In [5]:
organism_name = "Vibrio natriegens"

In [6]:
from Bio import Entrez
from Bio.Blast import NCBIWWW, NCBIXML

Entrez.email = "your.email@example.com"  # Required by NCBI



# Step 1: Get a representative 16S rRNA sequence for E. coli
print(f"Fetching 16S rRNA sequence for {organism_name}...")
search = Entrez.esearch(db="nucleotide", term=f"{organism_name}[Organism] AND 16S ribosomal RNA[Title]", retmax=1)
record = Entrez.read(search)
seq_id = record["IdList"][0]

fasta = Entrez.efetch(db="nucleotide", id=seq_id, rettype="fasta", retmode="text").read()

# Step 2: Run BLAST against nt database, excluding E. coli
print("Running BLAST (excluding Escherichia coli)...")
result_handle = NCBIWWW.qblast(
    program="blastn",
    database="nt",
    sequence=fasta,
    entrez_query="NOT Escherichia coli[Organism]",
    hitlist_size=100  # get many results so we can deduplicate
)

# Step 3: Parse BLAST results
blast_record = next(NCBIXML.parse(result_handle))

unique_species = {}
for alignment in blast_record.alignments:
    title = alignment.hit_def
    hsp = alignment.hsps[0]
    identity = (hsp.identities / hsp.align_length) * 100
    score = hsp.score

    # Extract species name (usually first two words of the title)
    parts = title.split()
    if len(parts) >= 2:
        species_name = " ".join(parts[:2])
    else:
        continue

    # Skip if it's E. coli or already recorded
    if "Escherichia coli" in species_name or species_name in unique_species:
        continue

    # Keep best (highest score) alignment per unique species
    unique_species[species_name] = {
        "title": title,
        "score": score,
        "identity": identity,
        "align_length": hsp.align_length
    }

# Step 4: Sort by similarity (descending)
sorted_species = sorted(unique_species.items(), key=lambda x: x[1]["identity"], reverse=True)

print("\nTop genetically related distinct species (excluding E. coli):\n")
for species, data in sorted_species[:10]:
    print(f"{species}\n  Identity: {data['identity']:.2f}% | Score: {data['score']} | Length: {data['align_length']}\n")


Fetching 16S rRNA sequence for Vibrio natriegens...
Running BLAST (excluding Escherichia coli)...

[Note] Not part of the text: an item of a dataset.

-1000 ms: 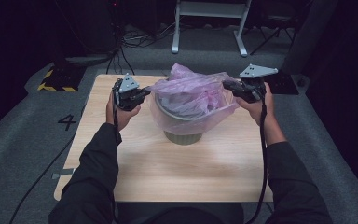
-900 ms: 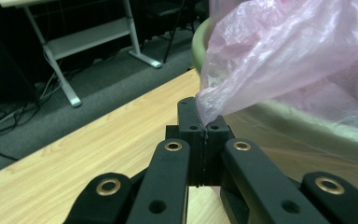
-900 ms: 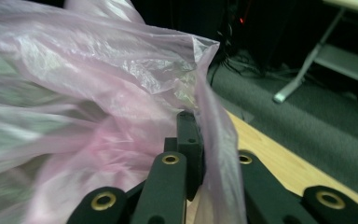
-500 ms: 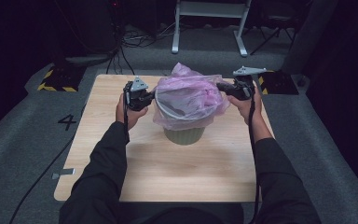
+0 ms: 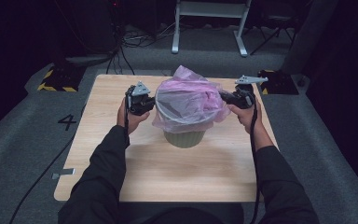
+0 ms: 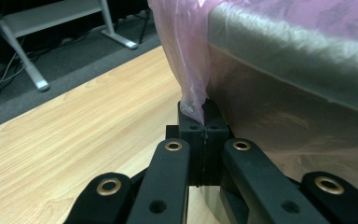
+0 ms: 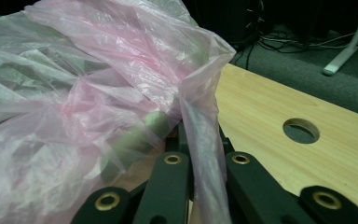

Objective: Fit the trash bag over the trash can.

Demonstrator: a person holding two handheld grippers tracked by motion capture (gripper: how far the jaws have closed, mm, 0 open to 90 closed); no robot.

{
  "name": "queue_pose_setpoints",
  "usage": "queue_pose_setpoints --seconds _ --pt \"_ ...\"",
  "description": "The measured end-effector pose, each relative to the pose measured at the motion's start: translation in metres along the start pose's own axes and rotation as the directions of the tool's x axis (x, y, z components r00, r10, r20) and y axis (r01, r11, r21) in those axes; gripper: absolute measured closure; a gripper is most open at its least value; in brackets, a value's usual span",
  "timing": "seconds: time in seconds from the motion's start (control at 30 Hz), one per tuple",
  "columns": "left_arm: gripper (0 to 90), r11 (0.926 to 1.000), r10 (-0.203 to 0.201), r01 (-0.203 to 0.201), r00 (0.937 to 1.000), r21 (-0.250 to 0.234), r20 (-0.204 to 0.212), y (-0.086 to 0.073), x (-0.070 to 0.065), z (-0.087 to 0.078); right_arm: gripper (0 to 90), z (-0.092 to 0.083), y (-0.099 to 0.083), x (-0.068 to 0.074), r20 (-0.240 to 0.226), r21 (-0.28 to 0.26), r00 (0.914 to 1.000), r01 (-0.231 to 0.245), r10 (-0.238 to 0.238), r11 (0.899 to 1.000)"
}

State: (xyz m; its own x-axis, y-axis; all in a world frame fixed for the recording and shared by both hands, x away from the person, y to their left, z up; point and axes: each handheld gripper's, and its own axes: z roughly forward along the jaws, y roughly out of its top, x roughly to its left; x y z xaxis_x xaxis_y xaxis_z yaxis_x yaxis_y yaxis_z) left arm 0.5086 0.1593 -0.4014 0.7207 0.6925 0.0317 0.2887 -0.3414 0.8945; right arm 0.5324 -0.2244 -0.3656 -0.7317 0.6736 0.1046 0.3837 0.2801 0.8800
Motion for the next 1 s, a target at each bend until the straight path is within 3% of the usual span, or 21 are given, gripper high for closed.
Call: queue_pose_setpoints --seconds 0.1,0.13,0.17,0.23,0.27,0.3,0.37,0.47,0.53,0.57,0.6,0.67,0.73,0.8,0.87,0.9,0.93,1.0 --pt "89.9 0.9997 0.022 -0.022 0.9997 -0.009 0.015 -0.003 -0.005 -0.007 90.0 -0.008 -0.005 0.005 -0.018 -0.001 0.9995 0.025 -0.025 1.0" --pt "89.8 0.9996 0.026 -0.025 0.9996 -0.01 0.008 -0.003 -0.006 -0.009 87.3 -0.015 -0.007 0.008 0.007 0.0 0.9988 0.048 -0.048 0.999" --pt "89.6 0.9995 0.024 -0.024 0.9997 -0.02 -0.004 -0.003 -0.005 -0.013 77.3 -0.019 -0.007 0.009 0.039 -0.004 0.9978 0.054 -0.054 0.999" --pt "88.9 0.9992 0.014 -0.015 0.9997 -0.038 -0.019 -0.002 -0.003 -0.019 65.9 -0.028 -0.005 0.009 0.082 -0.017 0.9942 0.072 -0.07 0.997" --pt "88.1 0.9992 0.014 -0.015 0.9997 -0.038 -0.019 -0.002 -0.003 -0.019 65.9 -0.028 -0.005 0.009 0.082 -0.017 0.9942 0.072 -0.07 0.997" --pt "88.0 0.9984 0.006 -0.007 0.9997 -0.057 -0.026 -0.001 0.0 -0.025 49.4 -0.037 -0.001 0.009 0.112 -0.024 0.9899 0.09 -0.087 0.996" --pt "86.9 0.9977 0.007 -0.009 0.9994 -0.067 -0.034 0.0 0.001 -0.028 45.0 -0.04 0.0 0.01 0.116 -0.028 0.989 0.096 -0.092 0.995" --pt "82.1 0.9955 0.001 -0.006 0.999 -0.094 -0.045 0.003 0.003 -0.036 36.7 -0.053 0.01 0.016 0.111 -0.076 0.9858 0.135 -0.126 0.988" --pt "82.0 0.9941 0.0 -0.007 0.9984 -0.108 -0.056 0.005 0.003 -0.04 37.7 -0.057 0.012 0.017 0.101 -0.103 0.986 0.143 -0.133 0.984" --pt "81.8 0.993 0.0 -0.007 0.9984 -0.118 -0.057 0.005 0.004 -0.041 43.3 -0.06 0.017 0.02 0.097 -0.12 0.9853 0.152 -0.14 0.981" --pt "81.8 0.9929 -0.001 -0.006 0.9982 -0.119 -0.059 0.005 0.004 -0.042 43.3 -0.06 0.017 0.02 0.097 -0.12 0.9853 0.152 -0.14 0.981" --pt "81.4 0.9921 -0.004 -0.005 0.9976 -0.125 -0.068 0.006 0.004 -0.043 56.9 -0.059 0.022 0.022 0.099 -0.11 0.9826 0.168 -0.157 0.98" --pt "81.3 0.9917 -0.005 -0.004 0.998 -0.128 -0.063 0.006 0.005 -0.044 63.4 -0.054 0.026 0.022 0.099 -0.085 0.9816 0.172 -0.164 0.981" --pt "84.4 0.9902 -0.003 -0.004 0.9985 -0.14 -0.054 0.006 0.004 -0.046 62.4 -0.048 0.03 0.021 0.081 -0.053 0.9831 0.169 -0.164 0.984" --pt "87.1 0.9893 0.003 -0.009 0.9992 -0.145 -0.039 0.006 0.004 -0.047 47.3 -0.042 0.036 0.024 0.048 -0.055 0.9863 0.16 -0.157 0.986" --pt "87.1 0.9887 0.007 -0.012 0.9995 -0.149 -0.031 0.006 0.003 -0.048 47.3 -0.042 0.036 0.024 0.048 -0.055 0.9863 0.16 -0.157 0.986" --pt "88.3 0.9889 0.01 -0.014 0.9995 -0.148 -0.029 0.006 0.003 -0.049 37.6 -0.036 0.041 0.028 0.021 -0.028 0.9864 0.163 -0.163 0.986" --pt "89.1 0.9884 0.008 -0.01 0.9999 -0.152 -0.014 0.005 0.003 -0.05 37.5 -0.033 0.042 0.03 0.007 -0.012 0.9859 0.167 -0.167 0.986"
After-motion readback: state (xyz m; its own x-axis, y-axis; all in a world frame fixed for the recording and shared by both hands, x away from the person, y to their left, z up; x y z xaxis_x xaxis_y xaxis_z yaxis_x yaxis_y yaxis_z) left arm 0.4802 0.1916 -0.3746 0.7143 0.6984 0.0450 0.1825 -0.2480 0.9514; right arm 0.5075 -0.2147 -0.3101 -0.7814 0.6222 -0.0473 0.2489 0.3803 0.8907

Top genetically related distinct species (excluding E. coli):

Vibrio natriegens
  Identity: 100.00% | Score: 2814.0 | Length: 1407

Vibrio parahaemolyticus
  Identity: 100.00% | Score: 2814.0 | Length: 1407

Vibrio chemaguriensis
  Identity: 99.93% | Score: 2805.0 | Length: 1407

Vibrio sp.
  Identity: 99.93% | Score: 2805.0 | Length: 1407

Uncultured bacterium
  Identity: 99.36% | Score: 2749.0 | Length: 1411

Vibrio campbellii
  Identity: 99.00% | Score: 2744.0 | Length: 1407

Mutant Vibrio
  Identity: 99.00% | Score: 2744.0 | Length: 1407

Vibrio alginolyticus
  Identity: 98.93% | Score: 2739.0 | Length: 1407

MAG: Vibrio
  Identity: 98.93% | Score: 2739.0 | Length: 1407

MAG: uncultured
  Identity: 98.93% | Score: 2739.0 | Length: 1407



In [7]:
# Filter out 'Uncultured bacterium', entries with 'sp.', and invalid names
filtered_species = {}
for species, data in unique_species.items():
    # Skip if it contains 'Uncultured' (includes 'Uncultured bacterium', 'Uncultured prokaryote', etc.)
    if 'Uncultured' in species or 'uncultured' in species:
        continue
    # Skip if it ends with 'sp.' (e.g., "Shigella sp.", "Escherichia sp.")
    if species.endswith('sp.'):
        continue
    # Skip if it contains ' sp.'
    if ' sp.' in species:
        continue
    # Skip if it contains 'MAG:' (metagenome-assembled genomes)
    if 'MAG:' in species:
        continue
    # Skip if it contains 'Mutant'
    if 'Mutant' in species:
        continue
    # Skip if it contains 'Bacterium' without a proper species name
    if species.startswith('Bacterium '):
        continue
    # Keep the rest
    filtered_species[species] = data

# Sort by similarity (descending)
sorted_filtered = sorted(filtered_species.items(), key=lambda x: x[1]["identity"], reverse=True)

print(f"Original species count: {len(unique_species)}")
print(f"Filtered species count: {len(filtered_species)}")
print(f"\nTop genetically related distinct species (filtered):\n")
for species, data in sorted_filtered[:10]:
    print(f"{species}\n  Identity: {data['identity']:.2f}% | Score: {data['score']} | Length: {data['align_length']}\n")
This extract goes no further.